Take vitamin D. This nutrient enhances calcium absorption from foods and is essential to preventing osteoporosis. Osteoporosis Canada recommends a daily vitamin D3 supplement of 400 to 1,000 IU for healthy adults under age 50. To achieve optimal vitamin D status, 800 to 2,000 IU per day may be required.
Increase vitamin K rich foods. Vitamin K is needed to activate proteins that bind calcium to bone. Higher vitamin K intakes have been linked with slower bone loss and fewer fractures in postmenopausal women.
Good sources include spinach, kale, Swiss chard, collard greens, arugula, cabbage, cauliflower, soybeans, lean meat and cheese.

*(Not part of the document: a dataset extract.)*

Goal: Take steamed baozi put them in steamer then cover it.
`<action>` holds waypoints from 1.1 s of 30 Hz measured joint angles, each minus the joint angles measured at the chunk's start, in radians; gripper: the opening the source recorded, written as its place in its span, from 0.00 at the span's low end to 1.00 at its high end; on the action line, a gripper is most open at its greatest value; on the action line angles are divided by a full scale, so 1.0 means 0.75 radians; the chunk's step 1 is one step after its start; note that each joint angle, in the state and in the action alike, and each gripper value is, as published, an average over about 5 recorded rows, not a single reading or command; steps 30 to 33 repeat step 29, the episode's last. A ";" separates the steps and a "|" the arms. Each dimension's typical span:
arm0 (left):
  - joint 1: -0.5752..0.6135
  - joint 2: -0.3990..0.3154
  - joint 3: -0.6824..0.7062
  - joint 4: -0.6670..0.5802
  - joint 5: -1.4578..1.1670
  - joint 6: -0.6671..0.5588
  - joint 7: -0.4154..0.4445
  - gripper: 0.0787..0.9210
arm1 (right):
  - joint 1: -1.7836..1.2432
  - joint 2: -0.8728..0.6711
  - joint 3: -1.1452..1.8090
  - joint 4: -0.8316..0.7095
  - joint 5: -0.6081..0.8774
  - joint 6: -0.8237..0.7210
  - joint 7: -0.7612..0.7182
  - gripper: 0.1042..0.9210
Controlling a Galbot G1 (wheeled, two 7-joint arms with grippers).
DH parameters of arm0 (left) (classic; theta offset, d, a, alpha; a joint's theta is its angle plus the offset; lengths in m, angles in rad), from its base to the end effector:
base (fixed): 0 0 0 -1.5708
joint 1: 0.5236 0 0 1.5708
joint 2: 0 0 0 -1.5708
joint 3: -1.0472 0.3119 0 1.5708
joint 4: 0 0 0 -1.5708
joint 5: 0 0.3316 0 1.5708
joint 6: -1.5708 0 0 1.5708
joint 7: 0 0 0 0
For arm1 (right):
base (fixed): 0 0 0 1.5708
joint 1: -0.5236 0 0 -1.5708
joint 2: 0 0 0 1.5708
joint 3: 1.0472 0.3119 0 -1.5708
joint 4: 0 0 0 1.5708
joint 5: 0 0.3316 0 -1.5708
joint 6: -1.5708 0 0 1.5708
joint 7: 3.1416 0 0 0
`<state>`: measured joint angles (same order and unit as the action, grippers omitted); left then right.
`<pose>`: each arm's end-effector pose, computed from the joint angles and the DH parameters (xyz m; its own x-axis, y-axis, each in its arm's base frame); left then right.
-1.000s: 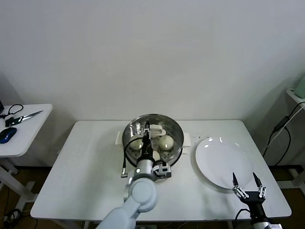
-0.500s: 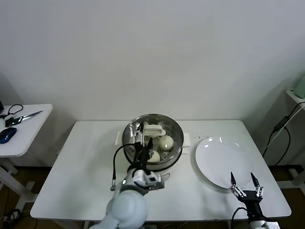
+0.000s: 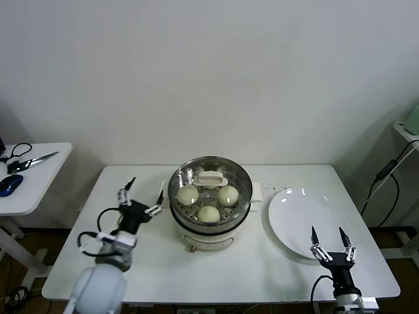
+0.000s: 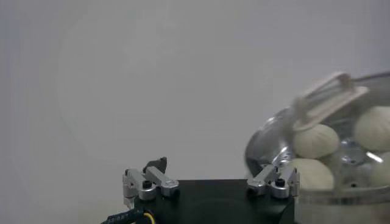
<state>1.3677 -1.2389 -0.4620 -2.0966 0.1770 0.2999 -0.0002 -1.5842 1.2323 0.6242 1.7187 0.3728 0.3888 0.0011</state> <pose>0.2265 0.0307 -0.2262 -0.9912 0.0816 0.1045 0.1204 0.8844 0.4509 0.1591 -0.1184 -0.3707 -0.9984 0.0512 -0.0252 0.0511 0.9987 0.0056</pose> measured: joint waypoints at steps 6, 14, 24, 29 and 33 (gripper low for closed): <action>0.147 -0.003 -0.175 0.141 -0.337 -0.309 -0.014 0.88 | 0.017 0.007 -0.017 -0.018 0.003 0.000 -0.002 0.88; 0.274 -0.047 -0.258 0.290 -0.552 -0.580 -0.015 0.88 | 0.028 0.005 -0.037 -0.047 0.016 0.000 -0.003 0.88; 0.340 -0.072 -0.300 0.358 -0.667 -0.727 -0.007 0.88 | 0.032 -0.002 -0.048 -0.063 0.025 0.003 -0.002 0.88; 0.353 -0.076 -0.310 0.373 -0.692 -0.757 -0.006 0.88 | 0.031 -0.004 -0.048 -0.064 0.028 0.004 -0.001 0.88; 0.353 -0.076 -0.310 0.373 -0.692 -0.757 -0.006 0.88 | 0.031 -0.004 -0.048 -0.064 0.028 0.004 -0.001 0.88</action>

Limit sodium, caffeine and alcohol. Excess salt, caffeine and alcohol all cause calcium to be excreted from the body. Keep your daily sodium intake under 2,300 milligrams; adults require 1,200 to 1,500 milligrams per day.
Limit caffeine to 400 milligrams per day (1 cup of coffee = 100 to 175 mg; 1 cup of black tea = 45 mg). If you have osteoporosis, aim for no more than 200 milligrams.
For women who drink alcohol, limit your intake to seven drinks per week.